Les agressions sexuelles
Il est impérieux d’attirer l’attention de l’opinion internationale sur la violence sexuelle dans les conflits. De récents rapports sur les violences sexuelles donnent une idée de l’ampleur du problème des abus sur les femmes dans le monde. Seulement dans la République démocratique du Congo, environ 1 100 viols sont signalés chaque mois, avec une moyenne de 36 femmes et filles violées chaque jour.
Pour Jemima Khan, écrivain et ambassadeur de l’UNICEF, il est temps que la volonté politique internationale se traduise dans des actions concrètes. « Les sommets mondiaux et autres réunions internationales consacrés aux violences sexuelles et autre traitement dégradant subis par les femmes doit être l’occasion de veiller à ce que les leaders de tous les pays s’engagent sur des mesures concrètes pour protéger non seulement les femmes, mais aussi les enfants.»

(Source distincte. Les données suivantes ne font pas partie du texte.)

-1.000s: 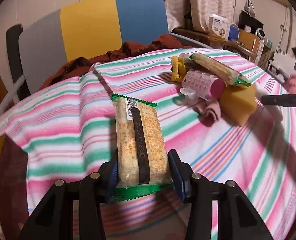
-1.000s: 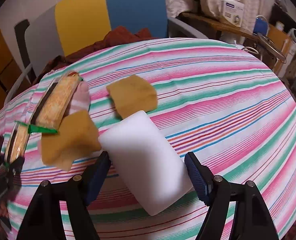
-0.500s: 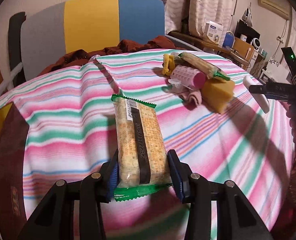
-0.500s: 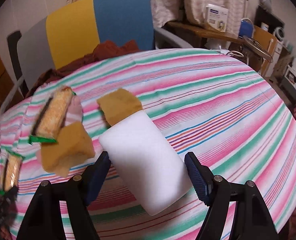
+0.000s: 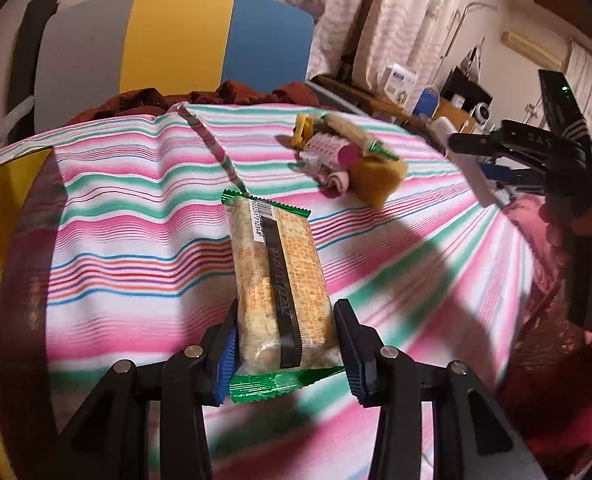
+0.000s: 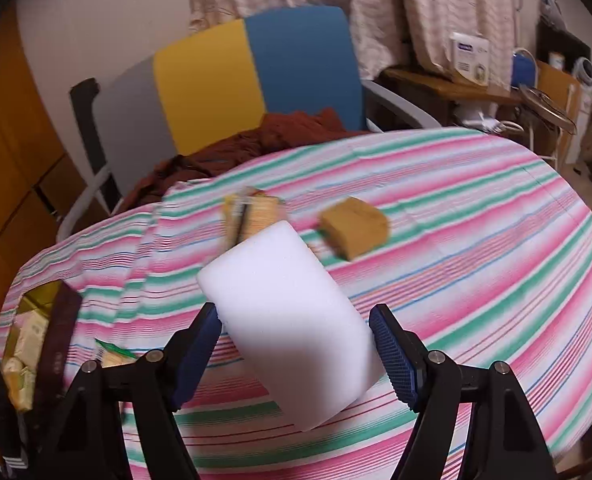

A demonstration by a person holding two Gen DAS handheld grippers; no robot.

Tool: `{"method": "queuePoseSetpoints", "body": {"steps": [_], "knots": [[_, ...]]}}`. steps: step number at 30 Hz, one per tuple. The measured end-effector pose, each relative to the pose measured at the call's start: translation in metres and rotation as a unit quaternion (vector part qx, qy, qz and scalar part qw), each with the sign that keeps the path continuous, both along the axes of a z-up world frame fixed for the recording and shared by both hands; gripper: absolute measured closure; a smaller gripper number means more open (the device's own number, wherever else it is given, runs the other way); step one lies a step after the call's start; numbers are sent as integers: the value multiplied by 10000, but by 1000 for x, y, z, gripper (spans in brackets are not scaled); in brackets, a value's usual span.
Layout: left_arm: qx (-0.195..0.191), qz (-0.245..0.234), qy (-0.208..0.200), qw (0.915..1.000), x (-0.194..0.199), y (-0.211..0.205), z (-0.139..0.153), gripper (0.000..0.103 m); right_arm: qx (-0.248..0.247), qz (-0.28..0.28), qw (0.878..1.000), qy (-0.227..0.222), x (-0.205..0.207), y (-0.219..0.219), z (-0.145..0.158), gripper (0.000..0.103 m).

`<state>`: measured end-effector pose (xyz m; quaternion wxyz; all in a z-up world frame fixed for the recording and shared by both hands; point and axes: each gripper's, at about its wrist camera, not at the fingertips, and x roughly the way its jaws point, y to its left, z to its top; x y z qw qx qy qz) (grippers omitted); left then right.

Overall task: Organize objects
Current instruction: 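Carry the cracker packet and white block toward the gold tray with both tools, then lower the cracker packet and white block into the tray and open both tools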

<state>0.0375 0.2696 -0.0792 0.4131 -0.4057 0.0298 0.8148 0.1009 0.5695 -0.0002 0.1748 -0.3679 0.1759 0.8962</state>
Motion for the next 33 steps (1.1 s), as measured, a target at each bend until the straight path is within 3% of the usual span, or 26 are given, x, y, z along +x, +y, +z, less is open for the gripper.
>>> {"method": "queuePoseSetpoints", "body": {"steps": [11, 18, 24, 33], "knots": [[526, 244, 182, 9982, 16, -68, 37, 59, -402, 1078, 9931, 212, -22, -120, 25, 26], [764, 815, 229, 9935, 8, -129, 50, 59, -655, 1652, 9839, 178, -44, -192, 21, 26], [885, 1481, 262, 9847, -13, -182, 54, 59, -945, 2064, 9739, 56, -72, -249, 8, 26], [1026, 2511, 39, 9625, -60, -249, 42, 59, -1125, 2388, 9645, -61, -122, -316, -6, 26]]}}
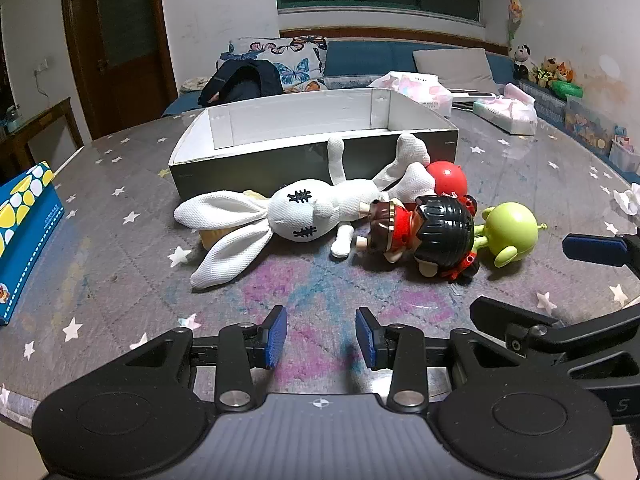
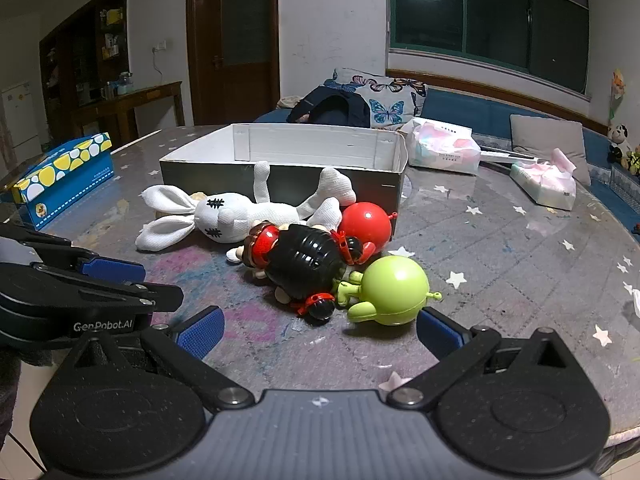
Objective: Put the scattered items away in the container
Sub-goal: 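Move the left gripper toward the green alien toy in the pile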
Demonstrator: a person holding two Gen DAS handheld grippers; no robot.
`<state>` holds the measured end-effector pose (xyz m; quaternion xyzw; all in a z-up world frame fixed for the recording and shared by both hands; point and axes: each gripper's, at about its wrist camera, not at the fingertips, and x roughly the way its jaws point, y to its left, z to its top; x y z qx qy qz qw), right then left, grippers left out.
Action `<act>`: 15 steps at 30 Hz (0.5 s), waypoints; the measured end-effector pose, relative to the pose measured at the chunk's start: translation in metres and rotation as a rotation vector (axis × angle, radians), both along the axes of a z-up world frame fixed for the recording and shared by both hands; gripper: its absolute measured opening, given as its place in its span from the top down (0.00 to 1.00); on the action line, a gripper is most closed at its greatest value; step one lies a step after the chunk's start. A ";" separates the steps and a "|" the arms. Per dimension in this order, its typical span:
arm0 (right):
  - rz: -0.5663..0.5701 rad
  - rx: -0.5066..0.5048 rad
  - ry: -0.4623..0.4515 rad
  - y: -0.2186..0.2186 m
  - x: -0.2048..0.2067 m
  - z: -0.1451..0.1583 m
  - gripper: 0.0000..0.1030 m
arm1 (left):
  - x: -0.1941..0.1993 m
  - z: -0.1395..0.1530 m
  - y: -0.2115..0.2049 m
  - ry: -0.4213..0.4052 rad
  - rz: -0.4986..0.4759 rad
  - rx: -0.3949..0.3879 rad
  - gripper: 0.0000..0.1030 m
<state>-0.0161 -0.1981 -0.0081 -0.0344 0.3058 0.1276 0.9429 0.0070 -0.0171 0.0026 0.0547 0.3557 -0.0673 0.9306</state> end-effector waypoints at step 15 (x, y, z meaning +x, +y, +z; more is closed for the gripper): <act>-0.013 0.008 0.000 -0.006 0.005 0.001 0.00 | 0.009 0.002 -0.006 0.020 -0.026 0.007 0.61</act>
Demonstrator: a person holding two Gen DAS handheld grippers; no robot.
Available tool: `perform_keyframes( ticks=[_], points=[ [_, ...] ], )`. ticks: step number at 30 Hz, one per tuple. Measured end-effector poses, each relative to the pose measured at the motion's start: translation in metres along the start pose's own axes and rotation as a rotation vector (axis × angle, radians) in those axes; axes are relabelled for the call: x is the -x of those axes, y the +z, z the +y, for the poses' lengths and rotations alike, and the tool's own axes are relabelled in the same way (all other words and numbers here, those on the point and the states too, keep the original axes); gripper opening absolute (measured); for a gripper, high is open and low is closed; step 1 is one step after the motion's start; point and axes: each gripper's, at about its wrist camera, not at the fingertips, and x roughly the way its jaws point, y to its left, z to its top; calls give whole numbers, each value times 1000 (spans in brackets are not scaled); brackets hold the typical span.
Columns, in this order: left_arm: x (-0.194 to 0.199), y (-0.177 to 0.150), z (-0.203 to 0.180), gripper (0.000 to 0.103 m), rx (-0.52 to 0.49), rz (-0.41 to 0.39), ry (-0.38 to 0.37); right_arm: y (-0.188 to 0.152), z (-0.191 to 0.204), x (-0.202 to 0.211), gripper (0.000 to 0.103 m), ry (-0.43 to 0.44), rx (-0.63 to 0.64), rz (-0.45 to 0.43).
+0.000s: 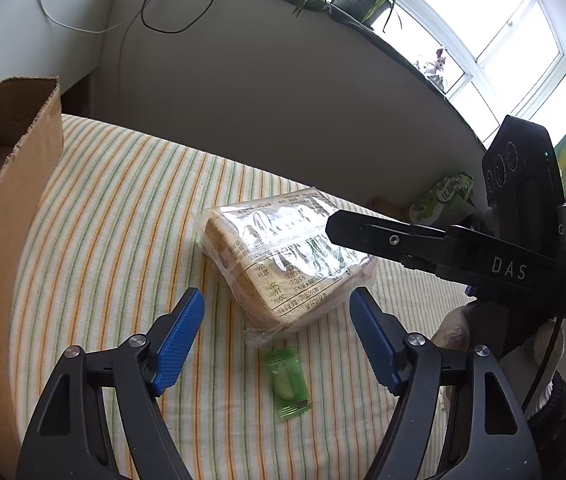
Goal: Organize snacks
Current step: 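Move both tools to the bagged bread loaf on the table, then grasp the bagged bread loaf with the right tool and lift it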
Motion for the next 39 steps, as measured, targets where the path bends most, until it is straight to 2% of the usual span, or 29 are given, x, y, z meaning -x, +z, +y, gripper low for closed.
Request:
perform_keyframes(
  ticks=[3,7,13,26,39],
  points=[
    [-5,1,0,65,-2,9,-3,1,-1,-6,70,-11,-9,21],
    [-12,4,3,56,-1,25,-12,-1,-5,-9,64,-12,-21,28],
    [-16,3,-5,54,-46,18,6,-4,-10,-1,48,-17,-21,22],
    [5,5,-17,53,-116,-45,52,-9,13,14,47,2,5,-12],
    [67,6,-6,53,-129,-151,58,-6,81,38,47,26,83,-67]
  ],
)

«Les femmes et les enfants ont eux aussi le droit de se sentir en sécurité et leurs agresseurs doivent rendre des comptes » a insisté Jemima Khan.
La violation de la dignité
Le mariage forcé et toutes les autres pratiques oppressives commises au nom du soi-disant honneur – pour protéger la réputation d’une famille, comme les mutilations génitales, sont des violations de la dignité de la femme. Certaines coutumes ou mauvaises habitudes obligent les jeunes filles à ne pas s’asseoir en présence des garçons, à s’habiller sobrement ou sombrement et ne pas prendre part à des activités sociales, comme aller à la discothèque de l’école ou nager, pratiquer normalement un sport.